Some really useful functions in Pandas for summarizing your data:

my_data.head()
#Prints out the first five rows of your DataFrame
my_data.column_name.describe()
#Prints out some important statistical values like count, mean, max etc of a specific column. In case the column containts String values, it will print the count, freq and top etc
my_data.column_name.mean()
#You get it
my_data.column_name.unique()
#If the column contains String values, this function will print out all the unique values present in that column

These are some of the most frequently used summary functions on the DataFrame. There are more of these which are not used as frequently as these. Do refer the documentation for more on the Summary functions.

Handling Missing Data

Often our DataFrame will have missing data in it. These are fields for which no data has been described. This could cause problems in our model’s evaluation or analysis. It is important to resolve all NaN values to some actual value before we continue with other stages. 
NaN stands for “Not a Number” and the dtype of NaN is set to float64.
We have an excellent operator for selecting these data fields with ease called “isnull” and conversely, “notnull”. These functions will automatically select all the rows of a specified column having any NaN values in it so we can collectively assign some value to them.
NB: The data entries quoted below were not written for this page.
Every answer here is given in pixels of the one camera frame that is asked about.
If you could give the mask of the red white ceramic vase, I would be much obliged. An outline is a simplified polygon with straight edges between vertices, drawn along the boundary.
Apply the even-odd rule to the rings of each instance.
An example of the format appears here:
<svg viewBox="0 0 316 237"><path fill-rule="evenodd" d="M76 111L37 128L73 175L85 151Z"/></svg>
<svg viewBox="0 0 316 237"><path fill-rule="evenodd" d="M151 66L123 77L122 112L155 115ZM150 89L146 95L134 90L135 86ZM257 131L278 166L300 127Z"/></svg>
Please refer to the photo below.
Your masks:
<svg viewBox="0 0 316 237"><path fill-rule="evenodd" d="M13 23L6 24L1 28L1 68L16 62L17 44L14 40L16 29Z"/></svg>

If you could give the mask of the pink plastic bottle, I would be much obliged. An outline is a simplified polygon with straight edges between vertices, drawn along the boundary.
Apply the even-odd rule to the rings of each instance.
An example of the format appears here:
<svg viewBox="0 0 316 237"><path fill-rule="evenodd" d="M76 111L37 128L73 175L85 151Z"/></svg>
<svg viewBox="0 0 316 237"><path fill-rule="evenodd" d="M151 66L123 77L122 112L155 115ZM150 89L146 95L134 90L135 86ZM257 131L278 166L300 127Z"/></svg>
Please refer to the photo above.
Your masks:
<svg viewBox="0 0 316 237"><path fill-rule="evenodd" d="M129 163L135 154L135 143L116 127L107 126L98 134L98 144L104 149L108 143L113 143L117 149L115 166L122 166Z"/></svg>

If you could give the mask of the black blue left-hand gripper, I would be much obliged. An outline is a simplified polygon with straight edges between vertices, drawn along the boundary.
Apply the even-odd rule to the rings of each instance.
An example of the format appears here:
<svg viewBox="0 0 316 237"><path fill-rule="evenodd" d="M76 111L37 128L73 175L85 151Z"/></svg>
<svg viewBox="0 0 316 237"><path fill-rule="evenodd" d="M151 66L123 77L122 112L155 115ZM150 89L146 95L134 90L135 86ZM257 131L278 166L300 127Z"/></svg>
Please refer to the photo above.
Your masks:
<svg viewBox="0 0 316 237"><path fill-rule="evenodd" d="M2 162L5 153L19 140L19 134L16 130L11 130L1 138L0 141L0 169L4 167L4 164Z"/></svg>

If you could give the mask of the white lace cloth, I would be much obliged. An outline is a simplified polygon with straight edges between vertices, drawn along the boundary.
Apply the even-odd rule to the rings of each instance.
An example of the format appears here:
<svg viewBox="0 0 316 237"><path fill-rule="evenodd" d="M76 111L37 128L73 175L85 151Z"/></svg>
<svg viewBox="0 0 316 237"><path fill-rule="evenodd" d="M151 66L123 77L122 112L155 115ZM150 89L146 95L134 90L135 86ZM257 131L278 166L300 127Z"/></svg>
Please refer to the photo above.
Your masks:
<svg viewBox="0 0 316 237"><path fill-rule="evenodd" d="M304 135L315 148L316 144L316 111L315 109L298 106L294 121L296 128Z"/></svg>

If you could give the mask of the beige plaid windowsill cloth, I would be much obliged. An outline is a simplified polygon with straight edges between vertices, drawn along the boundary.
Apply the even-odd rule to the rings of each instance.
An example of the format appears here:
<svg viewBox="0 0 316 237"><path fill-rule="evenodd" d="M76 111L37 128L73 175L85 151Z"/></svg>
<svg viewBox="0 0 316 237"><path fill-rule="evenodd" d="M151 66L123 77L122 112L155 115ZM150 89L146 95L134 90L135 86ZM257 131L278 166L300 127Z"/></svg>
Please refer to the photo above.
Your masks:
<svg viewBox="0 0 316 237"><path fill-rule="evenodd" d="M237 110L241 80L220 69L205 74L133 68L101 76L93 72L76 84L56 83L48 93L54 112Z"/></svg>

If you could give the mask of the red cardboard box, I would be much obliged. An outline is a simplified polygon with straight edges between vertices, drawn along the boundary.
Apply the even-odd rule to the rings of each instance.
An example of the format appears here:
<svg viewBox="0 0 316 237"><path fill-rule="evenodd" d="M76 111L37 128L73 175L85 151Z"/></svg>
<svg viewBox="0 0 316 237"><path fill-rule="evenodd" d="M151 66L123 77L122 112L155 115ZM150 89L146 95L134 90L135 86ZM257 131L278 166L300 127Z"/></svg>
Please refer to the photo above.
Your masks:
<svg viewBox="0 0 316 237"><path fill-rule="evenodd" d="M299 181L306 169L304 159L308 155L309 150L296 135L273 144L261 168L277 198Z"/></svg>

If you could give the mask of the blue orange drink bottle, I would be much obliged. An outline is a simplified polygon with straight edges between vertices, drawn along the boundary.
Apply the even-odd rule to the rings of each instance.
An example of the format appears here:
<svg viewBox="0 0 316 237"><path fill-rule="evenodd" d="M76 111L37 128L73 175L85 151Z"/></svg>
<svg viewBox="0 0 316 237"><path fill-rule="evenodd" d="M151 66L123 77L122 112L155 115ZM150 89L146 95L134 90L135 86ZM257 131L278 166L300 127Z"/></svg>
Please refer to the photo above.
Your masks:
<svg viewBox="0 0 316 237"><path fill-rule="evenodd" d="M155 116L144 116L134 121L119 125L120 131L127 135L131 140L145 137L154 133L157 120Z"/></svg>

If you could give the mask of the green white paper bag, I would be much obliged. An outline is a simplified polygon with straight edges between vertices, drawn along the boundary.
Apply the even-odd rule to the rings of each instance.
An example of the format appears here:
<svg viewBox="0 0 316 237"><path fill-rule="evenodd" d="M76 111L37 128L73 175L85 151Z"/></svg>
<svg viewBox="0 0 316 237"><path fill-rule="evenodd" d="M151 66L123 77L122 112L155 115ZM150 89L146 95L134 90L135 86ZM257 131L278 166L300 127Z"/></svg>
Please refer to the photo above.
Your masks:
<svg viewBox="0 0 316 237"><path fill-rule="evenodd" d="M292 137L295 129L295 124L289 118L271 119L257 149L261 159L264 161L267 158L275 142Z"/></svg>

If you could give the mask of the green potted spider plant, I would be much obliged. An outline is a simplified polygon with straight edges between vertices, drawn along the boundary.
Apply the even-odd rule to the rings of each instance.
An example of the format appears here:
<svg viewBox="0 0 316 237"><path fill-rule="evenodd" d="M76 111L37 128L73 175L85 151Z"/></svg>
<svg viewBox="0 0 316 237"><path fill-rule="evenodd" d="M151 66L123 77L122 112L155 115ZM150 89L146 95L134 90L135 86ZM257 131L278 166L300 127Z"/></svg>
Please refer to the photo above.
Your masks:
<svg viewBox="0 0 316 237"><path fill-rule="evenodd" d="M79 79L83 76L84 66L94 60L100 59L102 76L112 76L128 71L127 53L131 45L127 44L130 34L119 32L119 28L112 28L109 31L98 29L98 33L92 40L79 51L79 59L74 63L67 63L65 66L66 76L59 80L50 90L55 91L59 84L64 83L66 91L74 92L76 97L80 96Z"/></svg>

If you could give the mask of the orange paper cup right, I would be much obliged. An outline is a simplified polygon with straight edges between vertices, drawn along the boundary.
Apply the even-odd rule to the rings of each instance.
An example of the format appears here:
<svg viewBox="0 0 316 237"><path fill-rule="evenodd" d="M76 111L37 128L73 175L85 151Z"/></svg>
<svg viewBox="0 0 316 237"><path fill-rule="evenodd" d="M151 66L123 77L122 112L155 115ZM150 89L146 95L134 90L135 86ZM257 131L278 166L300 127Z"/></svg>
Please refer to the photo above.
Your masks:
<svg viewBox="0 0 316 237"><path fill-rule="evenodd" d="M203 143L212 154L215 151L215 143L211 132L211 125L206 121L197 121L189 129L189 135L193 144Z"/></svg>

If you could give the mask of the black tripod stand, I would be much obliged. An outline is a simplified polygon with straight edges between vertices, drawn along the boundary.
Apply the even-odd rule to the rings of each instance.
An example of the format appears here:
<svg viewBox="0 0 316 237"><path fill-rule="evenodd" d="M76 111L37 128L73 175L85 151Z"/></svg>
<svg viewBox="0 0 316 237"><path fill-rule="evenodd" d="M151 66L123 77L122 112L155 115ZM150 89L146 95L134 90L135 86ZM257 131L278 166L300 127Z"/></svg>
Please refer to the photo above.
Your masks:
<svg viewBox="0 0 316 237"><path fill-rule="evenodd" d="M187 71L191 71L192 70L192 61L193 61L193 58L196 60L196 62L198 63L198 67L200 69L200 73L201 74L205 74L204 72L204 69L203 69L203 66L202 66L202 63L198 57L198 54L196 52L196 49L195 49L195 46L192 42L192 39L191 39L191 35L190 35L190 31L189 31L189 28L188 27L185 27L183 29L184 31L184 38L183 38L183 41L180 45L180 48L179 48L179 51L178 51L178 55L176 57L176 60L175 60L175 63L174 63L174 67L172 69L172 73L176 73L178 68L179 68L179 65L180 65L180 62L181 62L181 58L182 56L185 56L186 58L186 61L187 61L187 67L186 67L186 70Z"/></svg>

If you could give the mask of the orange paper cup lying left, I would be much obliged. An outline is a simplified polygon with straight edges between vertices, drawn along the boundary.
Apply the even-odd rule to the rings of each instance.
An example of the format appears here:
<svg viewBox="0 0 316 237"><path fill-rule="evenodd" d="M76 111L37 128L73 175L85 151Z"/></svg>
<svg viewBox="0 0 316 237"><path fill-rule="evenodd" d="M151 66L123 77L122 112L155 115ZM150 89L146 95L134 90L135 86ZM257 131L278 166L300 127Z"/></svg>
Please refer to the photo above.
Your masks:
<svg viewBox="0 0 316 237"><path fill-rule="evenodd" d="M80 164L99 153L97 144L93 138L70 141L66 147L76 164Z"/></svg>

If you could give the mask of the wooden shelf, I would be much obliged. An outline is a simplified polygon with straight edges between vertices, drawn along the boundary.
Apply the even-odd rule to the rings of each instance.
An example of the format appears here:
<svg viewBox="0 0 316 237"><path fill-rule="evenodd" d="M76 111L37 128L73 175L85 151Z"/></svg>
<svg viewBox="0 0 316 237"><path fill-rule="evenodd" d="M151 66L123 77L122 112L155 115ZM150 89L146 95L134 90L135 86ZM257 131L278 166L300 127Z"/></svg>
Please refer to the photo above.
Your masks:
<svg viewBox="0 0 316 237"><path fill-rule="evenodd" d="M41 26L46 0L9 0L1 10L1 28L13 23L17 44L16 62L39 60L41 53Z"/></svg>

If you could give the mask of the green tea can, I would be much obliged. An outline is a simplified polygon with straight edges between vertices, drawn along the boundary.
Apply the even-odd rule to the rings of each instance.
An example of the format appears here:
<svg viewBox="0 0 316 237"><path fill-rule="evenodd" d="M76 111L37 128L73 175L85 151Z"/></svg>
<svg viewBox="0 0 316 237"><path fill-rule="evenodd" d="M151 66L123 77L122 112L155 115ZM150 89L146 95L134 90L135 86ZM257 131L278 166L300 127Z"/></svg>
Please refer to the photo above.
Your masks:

my_dataframe[my_dataframe.column_name.isnull()]

We have an excellent function provided by Pandas to resolve the above issue: fillna. We can call the fillna over our DataFrame or selected DataFrame to assign a value to all the NaN values in a specified column.

my_data.column_name.fillna(value_to_be_passed)

These are some important parts of the documentation that you should go through to understand some further key concepts. There was no point in compressing it as it is better to understand these with proper detailed examples:

Other than that, it is important to understand the concept of Method Chaining. I can’t stress on the fact that how important method chaining is in phases of Data Analysis. 
Joost H. van der Linden has made an excellent repository, based on the Method Chaining concept with an iPython Notebook that you can run and edit and tinker with. So make sure you check it out on Github.

An excellent practice dataset that you can tinker with would be the Titanic Survival Problem’s Dataset you can find on Kaggle. You can find excellent methodologies developed by many people on various sources or you can checkout other Kernels submitted by other users. Almost all of them would follow the necessary data summarizing and cleaning steps initially.

I attempted the problem using R so I could not post my own solution for now. But just in case you want to try out R, this would be a good opportunity. All the phases of analysis would generally be the same but you can expect a more clean and focused environment while working with R. In case you need a tutorial for the problem in R, I’d like to suggest David Langer’s Youtube Channel. I really loved the flow with which he guides the viewer through all the necessary steps and the working behind the code.

And with this, we wrap up this gentle introduction to sweet Pandas. 
Use Pandas, Love Pandas, Save Pandas!